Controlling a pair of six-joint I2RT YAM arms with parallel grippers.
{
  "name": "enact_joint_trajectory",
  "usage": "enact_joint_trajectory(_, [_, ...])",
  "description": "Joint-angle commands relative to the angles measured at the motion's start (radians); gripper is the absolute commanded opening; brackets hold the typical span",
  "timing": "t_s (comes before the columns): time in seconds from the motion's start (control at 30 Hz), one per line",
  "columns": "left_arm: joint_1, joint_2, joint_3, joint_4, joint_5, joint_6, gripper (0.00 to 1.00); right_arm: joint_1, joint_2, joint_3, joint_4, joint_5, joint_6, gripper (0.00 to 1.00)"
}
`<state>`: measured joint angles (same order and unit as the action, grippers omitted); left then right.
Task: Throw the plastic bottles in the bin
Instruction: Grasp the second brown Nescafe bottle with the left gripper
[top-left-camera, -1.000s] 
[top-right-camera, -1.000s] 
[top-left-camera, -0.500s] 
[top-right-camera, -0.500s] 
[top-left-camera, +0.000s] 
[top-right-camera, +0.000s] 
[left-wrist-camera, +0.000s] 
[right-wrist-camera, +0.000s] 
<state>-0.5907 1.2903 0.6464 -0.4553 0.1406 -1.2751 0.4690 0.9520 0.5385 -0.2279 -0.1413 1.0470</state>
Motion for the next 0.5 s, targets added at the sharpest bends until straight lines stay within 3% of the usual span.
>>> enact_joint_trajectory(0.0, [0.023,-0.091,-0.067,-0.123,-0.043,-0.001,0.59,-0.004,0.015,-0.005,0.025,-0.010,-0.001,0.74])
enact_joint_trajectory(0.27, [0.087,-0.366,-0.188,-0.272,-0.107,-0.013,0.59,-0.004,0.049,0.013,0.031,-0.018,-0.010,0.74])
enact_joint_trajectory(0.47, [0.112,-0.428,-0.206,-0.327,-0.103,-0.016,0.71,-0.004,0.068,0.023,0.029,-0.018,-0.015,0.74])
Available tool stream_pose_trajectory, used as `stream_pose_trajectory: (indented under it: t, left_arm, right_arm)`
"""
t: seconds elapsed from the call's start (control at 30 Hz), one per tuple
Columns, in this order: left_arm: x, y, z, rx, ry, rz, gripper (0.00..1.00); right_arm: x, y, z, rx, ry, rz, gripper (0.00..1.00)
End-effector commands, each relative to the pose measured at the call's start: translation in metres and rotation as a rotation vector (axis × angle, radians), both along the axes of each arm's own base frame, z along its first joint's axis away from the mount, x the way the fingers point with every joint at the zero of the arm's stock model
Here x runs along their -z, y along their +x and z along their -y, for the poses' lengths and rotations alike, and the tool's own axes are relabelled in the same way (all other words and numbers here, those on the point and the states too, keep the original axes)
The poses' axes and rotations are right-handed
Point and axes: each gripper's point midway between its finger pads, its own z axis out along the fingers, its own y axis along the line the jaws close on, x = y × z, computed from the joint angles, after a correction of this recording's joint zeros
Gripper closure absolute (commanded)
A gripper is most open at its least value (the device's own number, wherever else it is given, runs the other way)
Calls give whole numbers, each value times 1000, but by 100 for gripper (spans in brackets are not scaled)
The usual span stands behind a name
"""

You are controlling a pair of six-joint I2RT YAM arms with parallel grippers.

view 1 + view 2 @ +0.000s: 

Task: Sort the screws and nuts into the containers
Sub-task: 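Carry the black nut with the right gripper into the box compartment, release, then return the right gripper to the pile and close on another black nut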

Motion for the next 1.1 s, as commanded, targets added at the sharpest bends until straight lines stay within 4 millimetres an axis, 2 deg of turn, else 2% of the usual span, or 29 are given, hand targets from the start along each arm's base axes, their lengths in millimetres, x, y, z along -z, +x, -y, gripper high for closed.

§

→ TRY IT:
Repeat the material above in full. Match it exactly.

→ ANSWER BELOW:
Controlling a pair of six-joint I2RT YAM arms with parallel grippers.
{
  "name": "enact_joint_trajectory",
  "usage": "enact_joint_trajectory(_, [_, ...])",
  "description": "Joint-angle commands relative to the angles measured at the motion's start (radians); gripper is the absolute commanded opening; brackets hold the typical span",
  "timing": "t_s (comes before the columns): time in seconds from the motion's start (control at 30 Hz), one per line",
  "columns": "left_arm: joint_1, joint_2, joint_3, joint_4, joint_5, joint_6, gripper (0.00 to 1.00); right_arm: joint_1, joint_2, joint_3, joint_4, joint_5, joint_6, gripper (0.00 to 1.00)"
}
`<state>`: measured joint angles (same order and unit as the action, grippers omitted); left then right.
Task: Throw the plastic bottles in the bin
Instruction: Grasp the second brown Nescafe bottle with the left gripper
[top-left-camera, -1.000s] 
[top-right-camera, -1.000s] 
[top-left-camera, -0.500s] 
[top-right-camera, -0.500s] 
[top-left-camera, +0.000s] 
[top-right-camera, +0.000s] 
[left-wrist-camera, +0.000s] 
[right-wrist-camera, +0.000s] 
<state>-0.5907 1.2903 0.6464 -0.4553 0.1406 -1.2751 0.4690 0.9520 0.5385 -0.2279 -0.1413 1.0470</state>
Motion for the next 0.5 s, targets added at the sharpest bends until straight lines stay within 3% of the usual span.
>>> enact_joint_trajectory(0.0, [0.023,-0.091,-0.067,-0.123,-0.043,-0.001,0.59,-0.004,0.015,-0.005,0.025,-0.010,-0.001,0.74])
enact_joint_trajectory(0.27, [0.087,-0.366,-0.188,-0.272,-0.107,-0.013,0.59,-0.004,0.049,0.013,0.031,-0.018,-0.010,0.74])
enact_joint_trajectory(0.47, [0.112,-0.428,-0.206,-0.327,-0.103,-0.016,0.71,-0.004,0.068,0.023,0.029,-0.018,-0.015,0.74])
Available tool stream_pose_trajectory, used as `stream_pose_trajectory: (indented under it: t, left_arm, right_arm)`
"""
t: seconds elapsed from the call's start (control at 30 Hz), one per tuple
Columns, in this order: left_arm: x, y, z, rx, ry, rz, gripper (0.00..1.00); right_arm: x, y, z, rx, ry, rz, gripper (0.00..1.00)
End-effector commands, each relative to the pose measured at the call's start: translation in metres and rotation as a rotation vector (axis × angle, radians), both along the axes of each arm's own base frame, z along its first joint's axis away from the mount, x the way the fingers point with every joint at the zero of the arm's stock model
Here x runs along their -z, y along their +x and z along their -y, for the poses' lengths and rotations alike, and the tool's own axes are relabelled in the same way (all other words and numbers here, those on the point and the states too, keep the original axes)
The poses' axes and rotations are right-handed
Point and axes: each gripper's point midway between its finger pads, its own z axis out along the fingers, its own y axis along the line the jaws close on, x = y × z, computed from the joint angles, after a correction of this recording's joint zeros
Gripper closure absolute (commanded)
A gripper is most open at its least value (the device's own number, wherever else it is given, runs the other way)
Calls give whole numbers, each value times 1000, but by 100 for gripper (spans in brackets are not scaled)
The usual span stands behind a name
"""

You are controlling a pair of six-joint I2RT YAM arms with parallel grippers.

view 1 + view 2 @ +0.000s: 

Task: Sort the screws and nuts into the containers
Sub-task: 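Carry the black nut with the right gripper into the box compartment, release, then return the right gripper to the pile and close on another black nut
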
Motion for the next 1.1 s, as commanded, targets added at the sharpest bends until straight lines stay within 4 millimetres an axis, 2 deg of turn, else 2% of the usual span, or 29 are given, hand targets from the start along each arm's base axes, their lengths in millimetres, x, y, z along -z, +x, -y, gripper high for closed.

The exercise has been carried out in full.